A new method for detection of infection in wounds could take physicians less than a minute to complete, rather than the current 24 hours it takes to plate bacteria and leave it to incubate overnight, according to research by the George Washington University's (GW) Victoria Shanmugam, M.D.
Shanmugam and co-authors Edgar Goluch, Ph.D., DiPietro Assistant Professor of Chemical Engineering at Northeastern University College of Engineering, and Agnes Chan, Ph.D., assistant professor at the J. Craig Venter Institute, published this new method in the journal Wound Repair and Regeneration. The method uses an electrochemical detection strategy to identify molecules produced by the bacteria Pseudomonas, which commonly infects chronic wounds.
The team tested the use of an inexpensive, disposable electrochemical sensor that immediately reveals bacteria based on the detection of pyocyanin, a bacterial quorum sensing molecule produced by Pseudomonas. The probe correctly identified the presence of the bacterium 71 percent of the time and correctly identified absence of the bacterium 57 percent of the time.
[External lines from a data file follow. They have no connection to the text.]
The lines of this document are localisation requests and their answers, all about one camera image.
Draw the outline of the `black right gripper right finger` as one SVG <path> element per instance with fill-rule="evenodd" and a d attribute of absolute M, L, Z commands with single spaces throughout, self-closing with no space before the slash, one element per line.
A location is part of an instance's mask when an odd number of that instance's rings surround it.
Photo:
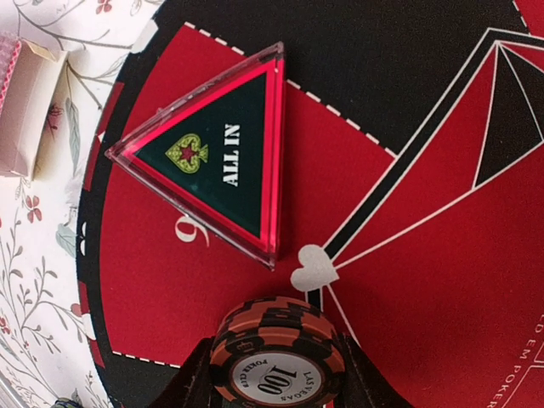
<path fill-rule="evenodd" d="M 345 363 L 345 377 L 336 407 L 413 408 L 385 379 L 382 373 L 347 334 L 339 337 Z"/>

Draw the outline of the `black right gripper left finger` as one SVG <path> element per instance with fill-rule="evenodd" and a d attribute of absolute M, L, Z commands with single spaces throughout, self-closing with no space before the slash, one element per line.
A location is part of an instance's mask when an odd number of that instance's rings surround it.
<path fill-rule="evenodd" d="M 210 352 L 212 337 L 203 338 L 188 359 L 153 400 L 149 408 L 220 408 L 221 395 L 212 385 Z"/>

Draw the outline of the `brown 100 poker chip stack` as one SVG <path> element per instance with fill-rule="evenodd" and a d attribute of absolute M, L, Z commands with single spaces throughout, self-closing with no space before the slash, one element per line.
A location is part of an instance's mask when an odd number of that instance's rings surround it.
<path fill-rule="evenodd" d="M 243 407 L 322 407 L 345 363 L 334 325 L 291 297 L 247 301 L 222 320 L 210 352 L 213 386 Z"/>

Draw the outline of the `triangular all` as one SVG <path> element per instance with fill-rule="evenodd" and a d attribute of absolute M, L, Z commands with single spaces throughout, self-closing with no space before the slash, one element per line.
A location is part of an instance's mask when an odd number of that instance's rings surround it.
<path fill-rule="evenodd" d="M 286 53 L 277 42 L 161 109 L 107 157 L 219 238 L 274 268 Z"/>

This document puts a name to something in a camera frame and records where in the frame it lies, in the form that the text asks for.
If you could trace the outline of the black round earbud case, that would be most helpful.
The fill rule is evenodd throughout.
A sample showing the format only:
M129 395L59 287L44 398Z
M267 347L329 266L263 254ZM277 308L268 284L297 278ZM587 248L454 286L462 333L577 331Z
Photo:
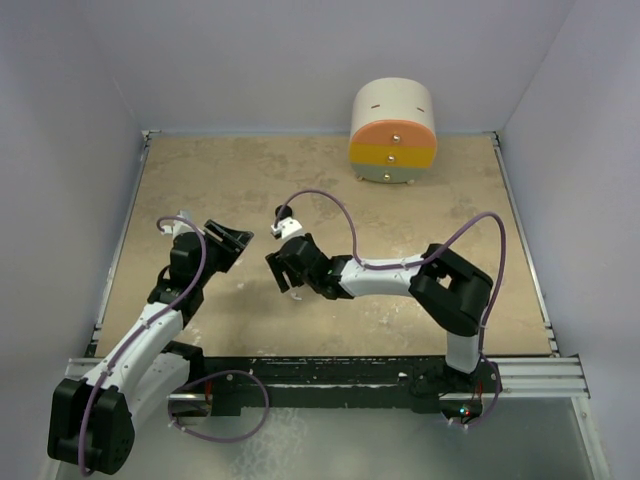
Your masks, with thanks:
M288 218L288 217L294 216L293 209L289 205L281 205L279 209L279 214L281 218Z

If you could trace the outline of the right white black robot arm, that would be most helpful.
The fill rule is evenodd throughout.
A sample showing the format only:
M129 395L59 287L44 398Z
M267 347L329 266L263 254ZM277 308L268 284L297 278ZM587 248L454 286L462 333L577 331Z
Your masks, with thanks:
M306 285L328 300L414 299L447 333L446 383L467 391L479 381L481 330L495 302L494 282L444 245L431 244L422 255L392 262L359 262L353 255L325 255L307 233L286 240L266 262L281 292Z

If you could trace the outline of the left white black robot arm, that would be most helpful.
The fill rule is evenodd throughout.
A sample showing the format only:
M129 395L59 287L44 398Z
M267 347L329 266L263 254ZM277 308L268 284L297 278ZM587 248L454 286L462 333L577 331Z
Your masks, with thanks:
M212 220L197 227L185 212L164 216L156 226L171 236L172 248L140 315L102 360L53 392L47 454L78 466L84 476L116 473L155 405L178 387L202 387L202 358L189 358L188 347L169 346L202 305L211 277L228 272L254 236Z

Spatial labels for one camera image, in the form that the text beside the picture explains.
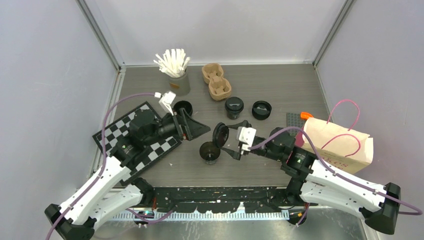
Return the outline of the black coffee lid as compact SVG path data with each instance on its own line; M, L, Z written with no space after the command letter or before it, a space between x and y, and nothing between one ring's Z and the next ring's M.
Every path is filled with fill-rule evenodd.
M216 125L212 134L212 143L217 148L222 148L229 138L229 127L220 122Z
M241 98L229 97L224 104L225 110L232 113L240 113L244 109L244 102Z

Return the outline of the brown cardboard cup carrier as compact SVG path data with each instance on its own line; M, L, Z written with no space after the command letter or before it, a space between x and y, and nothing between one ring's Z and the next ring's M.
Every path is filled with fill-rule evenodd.
M202 67L201 72L213 100L222 101L231 96L232 86L224 77L224 70L220 64L208 63Z

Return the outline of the paper bag with pink handles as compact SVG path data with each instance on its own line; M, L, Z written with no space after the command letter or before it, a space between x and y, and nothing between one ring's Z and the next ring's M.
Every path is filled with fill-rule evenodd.
M360 116L359 106L350 99L343 99L336 104L336 107L343 102L350 102L357 109L356 118L350 127L330 122L329 118L322 120L310 117L301 128L312 143L308 142L302 132L297 131L294 145L311 153L312 146L315 146L325 162L347 173L355 174L372 163L374 139L368 133L353 129Z

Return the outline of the single black coffee cup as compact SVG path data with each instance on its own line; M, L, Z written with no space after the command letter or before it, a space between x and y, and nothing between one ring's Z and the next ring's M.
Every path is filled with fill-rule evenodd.
M228 110L226 112L226 116L231 120L235 120L235 119L239 118L240 114L241 114L241 111L239 111L239 110L236 110L236 111Z

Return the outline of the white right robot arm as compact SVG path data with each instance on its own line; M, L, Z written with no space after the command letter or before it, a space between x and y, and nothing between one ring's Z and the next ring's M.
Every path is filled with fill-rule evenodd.
M291 205L329 206L364 220L375 231L394 234L401 188L392 182L381 185L361 179L320 160L315 149L295 146L290 130L301 131L295 126L276 127L264 138L246 120L233 125L220 122L212 142L236 160L252 153L281 162L281 170L291 177L285 189Z

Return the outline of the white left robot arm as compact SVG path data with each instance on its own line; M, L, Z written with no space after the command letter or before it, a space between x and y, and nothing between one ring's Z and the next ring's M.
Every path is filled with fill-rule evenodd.
M129 181L115 196L104 196L124 178L137 169L149 152L147 148L166 140L194 140L211 129L194 119L181 108L157 119L151 110L141 110L129 122L128 134L121 138L104 159L101 168L73 196L66 201L50 204L44 211L51 223L46 236L53 231L64 240L89 240L95 231L113 215L140 205L148 207L154 199L154 188L141 177Z

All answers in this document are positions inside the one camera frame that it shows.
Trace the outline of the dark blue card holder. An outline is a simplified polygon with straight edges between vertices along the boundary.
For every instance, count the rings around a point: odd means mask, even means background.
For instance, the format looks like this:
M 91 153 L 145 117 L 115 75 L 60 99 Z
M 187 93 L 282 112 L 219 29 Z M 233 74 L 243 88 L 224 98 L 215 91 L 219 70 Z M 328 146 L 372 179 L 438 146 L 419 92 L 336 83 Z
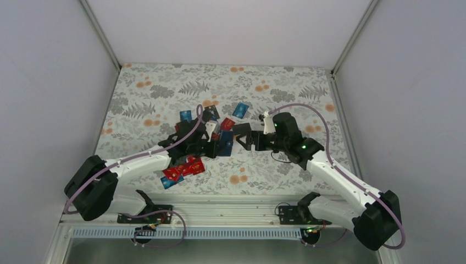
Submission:
M 222 131 L 219 138 L 220 150 L 219 157 L 230 157 L 232 154 L 232 147 L 234 144 L 234 132 Z

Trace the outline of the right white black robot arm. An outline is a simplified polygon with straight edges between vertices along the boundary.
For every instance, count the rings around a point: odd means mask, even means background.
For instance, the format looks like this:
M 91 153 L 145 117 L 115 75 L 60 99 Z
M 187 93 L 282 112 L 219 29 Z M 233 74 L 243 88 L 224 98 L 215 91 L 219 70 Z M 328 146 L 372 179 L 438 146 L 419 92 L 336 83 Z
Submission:
M 291 163 L 329 184 L 345 204 L 331 201 L 317 192 L 302 198 L 297 207 L 301 222 L 329 221 L 351 231 L 367 249 L 376 251 L 400 230 L 402 225 L 398 196 L 381 192 L 339 164 L 316 140 L 304 137 L 295 118 L 287 112 L 260 115 L 264 130 L 240 129 L 237 142 L 246 150 L 283 152 Z

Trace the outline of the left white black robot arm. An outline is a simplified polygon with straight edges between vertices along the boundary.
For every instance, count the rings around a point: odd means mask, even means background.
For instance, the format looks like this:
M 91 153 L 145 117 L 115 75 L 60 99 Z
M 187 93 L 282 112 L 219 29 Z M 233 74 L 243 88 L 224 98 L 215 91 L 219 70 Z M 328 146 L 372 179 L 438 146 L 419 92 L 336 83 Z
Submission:
M 217 123 L 182 121 L 176 127 L 175 134 L 137 154 L 117 159 L 88 157 L 64 188 L 68 198 L 64 213 L 71 214 L 73 207 L 85 221 L 107 212 L 129 214 L 140 223 L 149 221 L 151 188 L 132 181 L 162 172 L 164 184 L 176 183 L 198 170 L 201 156 L 215 157 L 221 148 L 212 138 L 219 130 Z

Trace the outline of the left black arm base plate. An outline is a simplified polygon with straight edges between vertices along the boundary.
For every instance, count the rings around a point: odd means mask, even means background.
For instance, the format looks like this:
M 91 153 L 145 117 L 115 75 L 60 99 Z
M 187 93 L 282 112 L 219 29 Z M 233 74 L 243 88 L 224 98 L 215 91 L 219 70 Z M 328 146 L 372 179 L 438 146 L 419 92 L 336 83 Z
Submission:
M 170 224 L 172 205 L 147 205 L 136 217 L 118 214 L 120 224 Z

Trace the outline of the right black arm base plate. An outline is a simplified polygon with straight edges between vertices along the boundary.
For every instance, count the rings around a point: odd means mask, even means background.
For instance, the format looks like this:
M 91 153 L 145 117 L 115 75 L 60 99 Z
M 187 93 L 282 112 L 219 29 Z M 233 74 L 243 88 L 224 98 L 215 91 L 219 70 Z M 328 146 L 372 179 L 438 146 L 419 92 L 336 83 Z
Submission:
M 302 216 L 298 211 L 298 206 L 279 205 L 276 208 L 276 214 L 281 225 L 323 225 L 331 222 L 316 219 L 306 212 Z

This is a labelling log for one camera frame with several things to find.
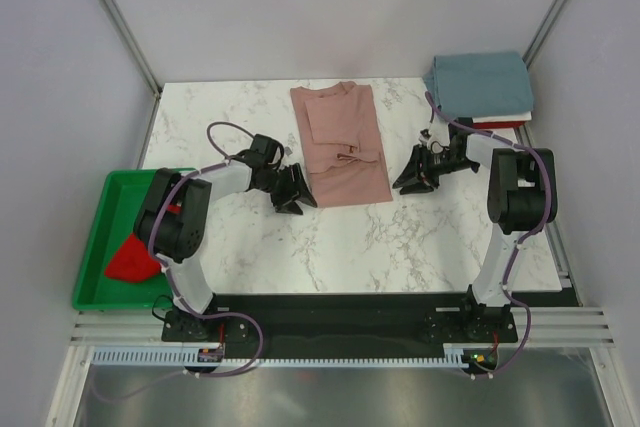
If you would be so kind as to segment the pink printed t-shirt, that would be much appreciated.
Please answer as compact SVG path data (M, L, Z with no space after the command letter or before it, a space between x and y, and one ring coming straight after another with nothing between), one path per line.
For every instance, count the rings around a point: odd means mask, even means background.
M353 81L290 96L304 163L320 208L392 200L372 88Z

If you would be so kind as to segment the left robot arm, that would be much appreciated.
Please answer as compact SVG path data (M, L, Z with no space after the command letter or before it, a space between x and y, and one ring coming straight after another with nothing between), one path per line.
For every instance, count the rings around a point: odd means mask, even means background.
M160 264L173 304L187 313L185 329L208 340L219 329L219 316L209 307L214 293L208 286L199 251L206 240L210 206L232 194L257 190L269 195L275 211L301 215L301 206L318 206L298 163L283 165L284 146L255 134L250 146L220 164L181 172L154 172L133 233Z

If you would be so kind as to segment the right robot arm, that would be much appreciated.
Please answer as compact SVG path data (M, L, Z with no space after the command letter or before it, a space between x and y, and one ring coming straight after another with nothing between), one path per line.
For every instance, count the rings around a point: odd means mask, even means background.
M517 340L511 314L511 281L516 278L528 239L552 222L558 201L554 153L526 149L492 134L450 129L450 142L435 152L412 148L393 187L402 195L430 193L440 177L462 170L489 170L487 211L493 224L489 247L478 276L456 311L427 316L428 326L443 341Z

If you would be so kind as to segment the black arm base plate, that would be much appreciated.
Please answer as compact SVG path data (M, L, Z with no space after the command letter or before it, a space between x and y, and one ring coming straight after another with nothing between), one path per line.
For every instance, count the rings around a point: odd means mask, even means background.
M227 341L232 324L252 317L269 340L278 335L310 339L330 336L415 337L427 344L514 343L511 306L487 307L469 293L444 294L228 294L214 296L198 317L173 306L155 318L164 341Z

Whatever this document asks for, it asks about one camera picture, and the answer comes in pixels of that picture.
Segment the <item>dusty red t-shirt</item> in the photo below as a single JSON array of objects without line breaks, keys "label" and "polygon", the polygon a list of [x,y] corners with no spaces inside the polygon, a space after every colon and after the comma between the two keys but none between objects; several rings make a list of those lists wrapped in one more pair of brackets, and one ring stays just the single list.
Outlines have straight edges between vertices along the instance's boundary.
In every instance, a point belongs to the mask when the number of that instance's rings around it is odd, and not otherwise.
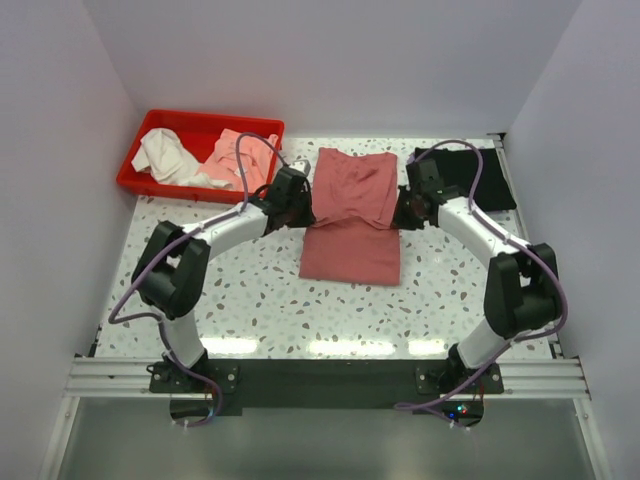
[{"label": "dusty red t-shirt", "polygon": [[400,235],[392,227],[397,186],[395,154],[350,156],[321,148],[312,181],[315,223],[304,235],[299,276],[399,285]]}]

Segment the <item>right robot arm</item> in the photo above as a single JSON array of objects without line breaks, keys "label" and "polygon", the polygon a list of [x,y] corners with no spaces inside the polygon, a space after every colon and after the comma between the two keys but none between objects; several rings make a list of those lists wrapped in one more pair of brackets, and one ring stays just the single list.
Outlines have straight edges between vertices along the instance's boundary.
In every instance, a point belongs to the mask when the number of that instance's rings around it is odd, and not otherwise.
[{"label": "right robot arm", "polygon": [[427,225],[455,237],[486,268],[483,318],[448,352],[439,388],[469,392],[481,369],[495,362],[519,335],[539,330],[563,314],[555,252],[512,236],[456,186],[441,180],[436,162],[406,166],[408,184],[399,188],[393,226]]}]

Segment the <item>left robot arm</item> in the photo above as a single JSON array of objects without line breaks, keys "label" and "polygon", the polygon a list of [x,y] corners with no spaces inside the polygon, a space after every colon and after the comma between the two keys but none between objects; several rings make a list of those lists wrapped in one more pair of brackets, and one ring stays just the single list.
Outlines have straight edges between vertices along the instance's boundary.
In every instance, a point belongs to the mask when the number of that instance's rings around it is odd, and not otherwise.
[{"label": "left robot arm", "polygon": [[207,368],[201,363],[207,352],[198,336],[195,306],[209,262],[283,227],[311,226],[315,217],[310,171],[309,162],[296,161],[227,212],[185,226],[163,221],[153,231],[131,286],[158,317],[166,355],[175,364],[171,378],[183,391],[196,392],[207,380]]}]

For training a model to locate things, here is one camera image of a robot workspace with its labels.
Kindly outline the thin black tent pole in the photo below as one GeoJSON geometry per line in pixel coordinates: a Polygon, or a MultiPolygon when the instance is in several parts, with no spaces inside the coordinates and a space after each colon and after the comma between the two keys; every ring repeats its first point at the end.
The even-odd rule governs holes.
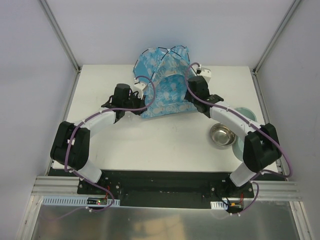
{"type": "Polygon", "coordinates": [[[189,49],[183,45],[176,45],[171,48],[148,48],[142,52],[136,60],[133,67],[133,74],[135,77],[146,76],[151,79],[161,63],[171,60],[172,58],[190,64],[189,49]]]}

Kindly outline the blue snowman pet tent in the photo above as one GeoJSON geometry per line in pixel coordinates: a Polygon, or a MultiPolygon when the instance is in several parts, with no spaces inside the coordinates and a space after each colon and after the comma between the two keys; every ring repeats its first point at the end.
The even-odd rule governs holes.
{"type": "MultiPolygon", "coordinates": [[[[145,104],[148,105],[153,97],[156,97],[156,87],[160,83],[160,81],[166,77],[169,77],[171,75],[182,75],[184,77],[190,78],[194,77],[196,75],[195,71],[193,69],[189,69],[190,64],[187,64],[186,62],[177,59],[169,59],[166,61],[163,61],[160,66],[157,68],[155,74],[152,76],[152,78],[148,78],[152,80],[155,89],[153,89],[152,84],[149,82],[149,80],[140,77],[139,81],[145,82],[147,84],[147,88],[144,91],[145,95],[145,104]]],[[[144,118],[144,113],[141,114],[141,117],[143,119],[150,119],[150,118],[144,118]]]]}

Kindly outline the blue snowman tent mat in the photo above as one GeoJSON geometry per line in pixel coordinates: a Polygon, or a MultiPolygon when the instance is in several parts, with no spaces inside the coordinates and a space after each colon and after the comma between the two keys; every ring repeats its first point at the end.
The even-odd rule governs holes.
{"type": "Polygon", "coordinates": [[[164,115],[195,112],[196,107],[185,99],[187,86],[180,74],[163,78],[156,86],[155,100],[144,113],[144,118],[155,118],[164,115]]]}

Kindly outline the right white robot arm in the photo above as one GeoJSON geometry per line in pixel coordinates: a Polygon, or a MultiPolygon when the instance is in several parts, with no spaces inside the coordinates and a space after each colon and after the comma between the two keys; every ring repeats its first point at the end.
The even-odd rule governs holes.
{"type": "Polygon", "coordinates": [[[282,156],[276,128],[260,124],[245,117],[230,107],[223,98],[210,94],[204,77],[193,76],[185,79],[187,92],[185,99],[196,107],[198,112],[218,121],[229,128],[244,143],[243,163],[229,175],[225,192],[230,197],[237,197],[243,191],[243,185],[265,167],[282,156]]]}

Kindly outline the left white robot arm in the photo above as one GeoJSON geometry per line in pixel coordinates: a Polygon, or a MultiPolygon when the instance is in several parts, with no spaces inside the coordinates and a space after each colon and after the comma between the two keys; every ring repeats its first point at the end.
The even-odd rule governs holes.
{"type": "Polygon", "coordinates": [[[147,85],[138,82],[132,89],[128,84],[118,83],[106,103],[99,110],[76,123],[63,121],[59,124],[50,158],[89,180],[88,188],[99,195],[105,191],[102,171],[90,160],[90,140],[107,126],[113,125],[129,111],[141,115],[147,110],[144,89],[147,85]]]}

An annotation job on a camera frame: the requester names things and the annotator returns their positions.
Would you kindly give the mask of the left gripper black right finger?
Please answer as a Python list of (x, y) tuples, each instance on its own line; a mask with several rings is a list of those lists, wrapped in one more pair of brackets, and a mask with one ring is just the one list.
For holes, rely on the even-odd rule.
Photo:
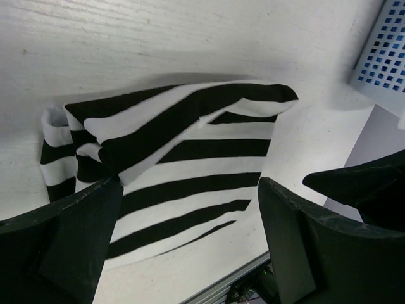
[(259, 209), (282, 303), (403, 303), (404, 233), (364, 224), (269, 178)]

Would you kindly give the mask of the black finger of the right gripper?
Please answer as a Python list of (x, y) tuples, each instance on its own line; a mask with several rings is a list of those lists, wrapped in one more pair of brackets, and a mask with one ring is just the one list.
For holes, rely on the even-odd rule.
[(404, 152), (353, 167), (315, 172), (303, 184), (357, 209), (365, 222), (404, 221)]

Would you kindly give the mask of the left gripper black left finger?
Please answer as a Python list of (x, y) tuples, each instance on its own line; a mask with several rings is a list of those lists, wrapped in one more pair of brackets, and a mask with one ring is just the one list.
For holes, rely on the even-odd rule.
[(92, 303), (122, 195), (112, 177), (1, 221), (1, 303)]

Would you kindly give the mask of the black white striped tank top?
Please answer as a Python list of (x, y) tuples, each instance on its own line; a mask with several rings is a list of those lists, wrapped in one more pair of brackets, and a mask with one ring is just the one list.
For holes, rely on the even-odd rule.
[(187, 246), (246, 211), (277, 117), (298, 99), (286, 85), (236, 80), (47, 108), (40, 169), (49, 200), (120, 179), (109, 269)]

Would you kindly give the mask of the white plastic basket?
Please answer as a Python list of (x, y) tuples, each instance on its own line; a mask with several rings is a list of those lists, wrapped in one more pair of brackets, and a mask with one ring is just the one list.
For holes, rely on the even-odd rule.
[(404, 1), (386, 1), (351, 79), (357, 91), (404, 96)]

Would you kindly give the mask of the aluminium frame rails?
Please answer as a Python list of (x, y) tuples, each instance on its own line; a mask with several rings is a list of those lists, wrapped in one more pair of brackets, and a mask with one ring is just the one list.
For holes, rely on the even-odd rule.
[(197, 294), (187, 298), (183, 304), (201, 304), (201, 303), (225, 303), (227, 295), (231, 290), (232, 285), (243, 278), (248, 273), (256, 270), (259, 266), (270, 261), (269, 251), (257, 256), (250, 262), (239, 267), (229, 275), (226, 275), (219, 281), (198, 292)]

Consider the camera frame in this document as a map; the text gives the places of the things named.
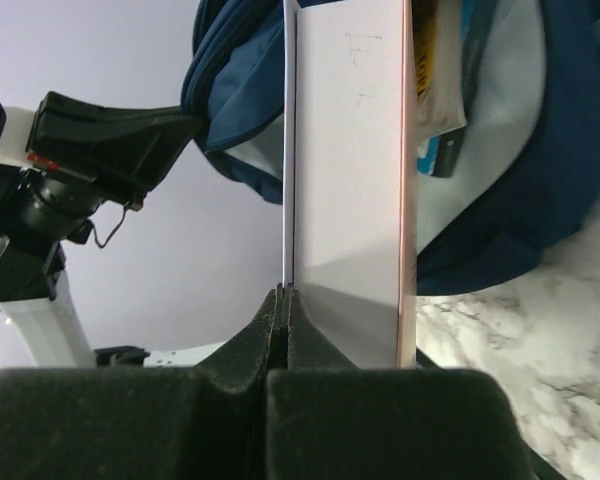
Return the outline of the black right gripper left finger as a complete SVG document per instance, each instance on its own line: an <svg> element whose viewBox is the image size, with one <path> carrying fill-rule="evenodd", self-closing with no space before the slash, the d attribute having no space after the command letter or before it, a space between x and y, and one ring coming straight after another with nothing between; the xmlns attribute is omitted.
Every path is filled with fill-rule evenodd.
<svg viewBox="0 0 600 480"><path fill-rule="evenodd" d="M283 303L191 367L0 371L0 479L262 479Z"/></svg>

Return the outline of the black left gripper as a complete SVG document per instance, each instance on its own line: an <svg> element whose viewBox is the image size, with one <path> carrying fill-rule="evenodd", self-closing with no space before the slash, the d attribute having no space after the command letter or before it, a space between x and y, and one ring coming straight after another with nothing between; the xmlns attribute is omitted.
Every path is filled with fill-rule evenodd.
<svg viewBox="0 0 600 480"><path fill-rule="evenodd" d="M179 107L112 108L50 92L35 113L26 151L52 177L82 182L139 210L202 129Z"/></svg>

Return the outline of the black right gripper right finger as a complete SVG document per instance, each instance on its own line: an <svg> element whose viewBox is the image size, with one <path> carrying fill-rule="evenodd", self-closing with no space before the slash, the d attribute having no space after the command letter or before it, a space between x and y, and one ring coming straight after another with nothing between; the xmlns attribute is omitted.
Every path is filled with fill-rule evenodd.
<svg viewBox="0 0 600 480"><path fill-rule="evenodd" d="M288 288L267 376L270 479L532 479L508 397L467 369L355 367Z"/></svg>

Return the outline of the white flower cover book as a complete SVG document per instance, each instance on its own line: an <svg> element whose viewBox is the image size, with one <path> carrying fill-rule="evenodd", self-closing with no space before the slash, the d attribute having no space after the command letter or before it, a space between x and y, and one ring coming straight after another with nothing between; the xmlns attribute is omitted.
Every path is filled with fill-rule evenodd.
<svg viewBox="0 0 600 480"><path fill-rule="evenodd" d="M415 362L411 7L287 1L283 280L355 365Z"/></svg>

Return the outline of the blue thin notebook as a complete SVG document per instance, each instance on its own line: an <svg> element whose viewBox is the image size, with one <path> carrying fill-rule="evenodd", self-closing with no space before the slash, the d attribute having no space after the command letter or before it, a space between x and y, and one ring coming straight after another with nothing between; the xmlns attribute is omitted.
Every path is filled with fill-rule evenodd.
<svg viewBox="0 0 600 480"><path fill-rule="evenodd" d="M455 170L465 136L461 127L423 141L417 148L419 173L436 178L450 178Z"/></svg>

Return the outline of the yellow orange paperback book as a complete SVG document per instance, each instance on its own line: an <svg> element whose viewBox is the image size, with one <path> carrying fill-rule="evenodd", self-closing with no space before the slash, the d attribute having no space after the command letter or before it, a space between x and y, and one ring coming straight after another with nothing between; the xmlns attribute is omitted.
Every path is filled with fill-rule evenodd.
<svg viewBox="0 0 600 480"><path fill-rule="evenodd" d="M466 125L462 95L462 3L413 1L417 138L424 141Z"/></svg>

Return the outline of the navy blue student backpack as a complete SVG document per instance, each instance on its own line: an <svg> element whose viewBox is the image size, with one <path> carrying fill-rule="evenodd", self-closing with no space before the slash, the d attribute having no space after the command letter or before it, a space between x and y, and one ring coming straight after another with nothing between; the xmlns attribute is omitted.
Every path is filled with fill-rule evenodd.
<svg viewBox="0 0 600 480"><path fill-rule="evenodd" d="M287 1L203 1L181 106L197 146L265 201L284 197ZM600 1L460 1L465 136L453 175L417 169L415 293L534 269L600 194Z"/></svg>

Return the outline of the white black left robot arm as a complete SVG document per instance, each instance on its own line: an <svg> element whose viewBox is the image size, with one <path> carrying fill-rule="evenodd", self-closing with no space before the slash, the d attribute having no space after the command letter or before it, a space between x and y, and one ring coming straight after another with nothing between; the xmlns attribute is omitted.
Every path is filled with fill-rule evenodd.
<svg viewBox="0 0 600 480"><path fill-rule="evenodd" d="M141 348L90 346L62 245L96 241L104 203L141 209L202 127L179 107L110 108L55 92L33 111L0 102L0 312L36 365L144 364Z"/></svg>
"Being able to detect Pseudomonas and other infectious organisms at the time of the clinic visit will greatly enhance our ability to take care of patients," said Shanmugam, director of the Division of Rheumatology at the GW School of Medicine and Health Sciences and principal investigator of the WE-HEAL study, a National Institutes of Health-funded study investigating the interplay of the host immune response and wound bed microbiome in patients with chronic wounds. "We would not have to wait for culture results before making a decision about antibiotics, and this would allow us to better tailor therapies for our patients."
After further enhancement and testing, probes harnessing this methodology could potentially provide a way for physicians to detect wound infections at the bedside, allowing physicians to switch from broad-spectrum antibiotics to specific directed therapies sooner, lowering health care costs, minimizing drug resistance, and improving patient care outcomes.
"Infections are a major challenge in medicine, and by using this probe, we were able to harness one of the unique molecules produced by bacteria to detect infection," said Shanmugam. "Through this ongoing collaboration with Dr. Goluch's team of engineers, we plan to continue to refine this testing method and hope to scale it up for detection of other bacteria and to optimize it for clinical use."